WHAT IS EXPECTED = Copy out all of the data below exactly, so that no word differs from the original.

——

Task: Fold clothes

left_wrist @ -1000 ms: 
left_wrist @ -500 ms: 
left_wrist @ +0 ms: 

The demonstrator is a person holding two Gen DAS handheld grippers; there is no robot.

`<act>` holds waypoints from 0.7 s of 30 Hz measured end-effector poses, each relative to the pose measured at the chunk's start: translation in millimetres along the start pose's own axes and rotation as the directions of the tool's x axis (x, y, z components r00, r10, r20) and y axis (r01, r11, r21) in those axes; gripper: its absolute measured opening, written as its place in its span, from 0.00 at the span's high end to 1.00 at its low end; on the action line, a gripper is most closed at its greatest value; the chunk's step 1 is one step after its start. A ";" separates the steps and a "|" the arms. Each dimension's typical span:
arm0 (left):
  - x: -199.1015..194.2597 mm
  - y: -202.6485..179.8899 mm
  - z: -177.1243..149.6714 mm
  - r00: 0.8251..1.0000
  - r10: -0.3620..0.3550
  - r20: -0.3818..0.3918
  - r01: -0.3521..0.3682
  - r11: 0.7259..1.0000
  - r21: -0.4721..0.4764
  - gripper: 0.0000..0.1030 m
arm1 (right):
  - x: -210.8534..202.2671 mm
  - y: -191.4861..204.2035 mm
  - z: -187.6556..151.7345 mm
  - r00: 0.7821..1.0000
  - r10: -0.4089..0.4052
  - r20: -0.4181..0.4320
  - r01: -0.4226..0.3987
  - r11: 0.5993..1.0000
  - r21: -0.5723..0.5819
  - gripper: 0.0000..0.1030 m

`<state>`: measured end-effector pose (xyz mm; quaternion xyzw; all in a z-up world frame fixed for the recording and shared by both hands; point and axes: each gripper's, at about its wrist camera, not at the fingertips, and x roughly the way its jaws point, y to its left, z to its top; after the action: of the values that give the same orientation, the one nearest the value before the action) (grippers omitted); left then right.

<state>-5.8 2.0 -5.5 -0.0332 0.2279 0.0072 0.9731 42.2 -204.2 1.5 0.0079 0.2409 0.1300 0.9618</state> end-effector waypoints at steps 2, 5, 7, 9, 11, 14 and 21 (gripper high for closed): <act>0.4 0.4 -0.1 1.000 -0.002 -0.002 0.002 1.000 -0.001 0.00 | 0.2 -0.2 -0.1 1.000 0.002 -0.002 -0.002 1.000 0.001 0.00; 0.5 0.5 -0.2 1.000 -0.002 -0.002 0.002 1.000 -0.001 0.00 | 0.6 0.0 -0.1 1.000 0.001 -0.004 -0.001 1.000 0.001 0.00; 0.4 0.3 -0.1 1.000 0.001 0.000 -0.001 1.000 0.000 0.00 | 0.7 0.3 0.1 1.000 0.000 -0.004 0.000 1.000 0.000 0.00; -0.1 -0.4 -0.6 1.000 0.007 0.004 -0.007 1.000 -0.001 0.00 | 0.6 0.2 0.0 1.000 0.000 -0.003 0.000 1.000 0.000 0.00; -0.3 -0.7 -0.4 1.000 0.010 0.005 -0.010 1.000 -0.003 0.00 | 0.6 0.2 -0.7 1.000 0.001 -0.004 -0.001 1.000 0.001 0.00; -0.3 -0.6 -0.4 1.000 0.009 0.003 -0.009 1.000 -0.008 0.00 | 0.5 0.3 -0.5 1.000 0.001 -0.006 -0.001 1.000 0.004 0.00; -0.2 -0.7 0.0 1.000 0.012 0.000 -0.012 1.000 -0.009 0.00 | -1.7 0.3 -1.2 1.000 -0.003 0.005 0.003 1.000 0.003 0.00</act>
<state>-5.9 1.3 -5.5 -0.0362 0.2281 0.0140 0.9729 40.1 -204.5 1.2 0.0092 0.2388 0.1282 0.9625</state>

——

RESPONSE TO THE EXERCISE =
Task: Fold clothes

left_wrist @ -1000 ms: 
left_wrist @ -500 ms: 
left_wrist @ +0 ms: 

The demonstrator is a person holding two Gen DAS handheld grippers; there is no robot.

`<act>` holds waypoints from 0.7 s of 30 Hz measured end-effector poses, each relative to the pose measured at the chunk's start: translation in millimetres along the start pose's own axes and rotation as the directions of the tool's x axis (x, y, z components r00, r10, r20) and y axis (r01, r11, r21) in those axes; gripper: its absolute measured opening, written as its place in its span, from 0.00 at the span's high end to 1.00 at its low end; on the action line, a gripper is most closed at its greatest value; the chunk's step 1 is one step after its start. A ";" separates the steps and a "|" the arms. Each dimension's typical span:
arm0 (left):
  - x: -199.1015..194.2597 mm
  - y: -202.6485..179.8899 mm
  - z: -177.1243..149.6714 mm
  - r00: 0.8251..1.0000
  - r10: -0.3620..0.3550
  - r20: -0.3818..0.3918
  - r01: -0.3521..0.3682
  - r11: 0.7259..1.0000
  - r21: -0.4721..0.4764
  - gripper: 0.0000..0.1030 m
arm1 (right):
  - x: -210.8534..202.2671 mm
  - y: -191.4861..204.2035 mm
  - z: -187.6556..151.7345 mm
  - r00: 0.7821..1.0000
  - r10: -0.4089..0.4052
  - r20: -0.4181..0.4320
  - r01: -0.4226..0.3987
  - r11: 0.5993..1.0000
  - r21: -0.5723..0.5819
  - gripper: 0.0000..0.1030 m

`<state>`: measured end-effector pose (xyz mm; quaternion xyzw; all in a z-up world frame fixed for the recording and shared by both hands; point and axes: each gripper's, at about its wrist camera, not at the fingertips, and x roughly the way its jaws point, y to its left, z to its top; after the action: of the values that give the same orientation, the one nearest the value before the action) (grippers omitted); left then right.

<state>-5.8 2.0 -5.5 -0.0332 0.2279 0.0072 0.9731 42.2 -204.2 1.5 0.0079 0.2409 0.1300 0.9618</state> end-effector waypoints at steps 2, 5, 7, 9, 11, 14 and 21 (gripper high for closed): <act>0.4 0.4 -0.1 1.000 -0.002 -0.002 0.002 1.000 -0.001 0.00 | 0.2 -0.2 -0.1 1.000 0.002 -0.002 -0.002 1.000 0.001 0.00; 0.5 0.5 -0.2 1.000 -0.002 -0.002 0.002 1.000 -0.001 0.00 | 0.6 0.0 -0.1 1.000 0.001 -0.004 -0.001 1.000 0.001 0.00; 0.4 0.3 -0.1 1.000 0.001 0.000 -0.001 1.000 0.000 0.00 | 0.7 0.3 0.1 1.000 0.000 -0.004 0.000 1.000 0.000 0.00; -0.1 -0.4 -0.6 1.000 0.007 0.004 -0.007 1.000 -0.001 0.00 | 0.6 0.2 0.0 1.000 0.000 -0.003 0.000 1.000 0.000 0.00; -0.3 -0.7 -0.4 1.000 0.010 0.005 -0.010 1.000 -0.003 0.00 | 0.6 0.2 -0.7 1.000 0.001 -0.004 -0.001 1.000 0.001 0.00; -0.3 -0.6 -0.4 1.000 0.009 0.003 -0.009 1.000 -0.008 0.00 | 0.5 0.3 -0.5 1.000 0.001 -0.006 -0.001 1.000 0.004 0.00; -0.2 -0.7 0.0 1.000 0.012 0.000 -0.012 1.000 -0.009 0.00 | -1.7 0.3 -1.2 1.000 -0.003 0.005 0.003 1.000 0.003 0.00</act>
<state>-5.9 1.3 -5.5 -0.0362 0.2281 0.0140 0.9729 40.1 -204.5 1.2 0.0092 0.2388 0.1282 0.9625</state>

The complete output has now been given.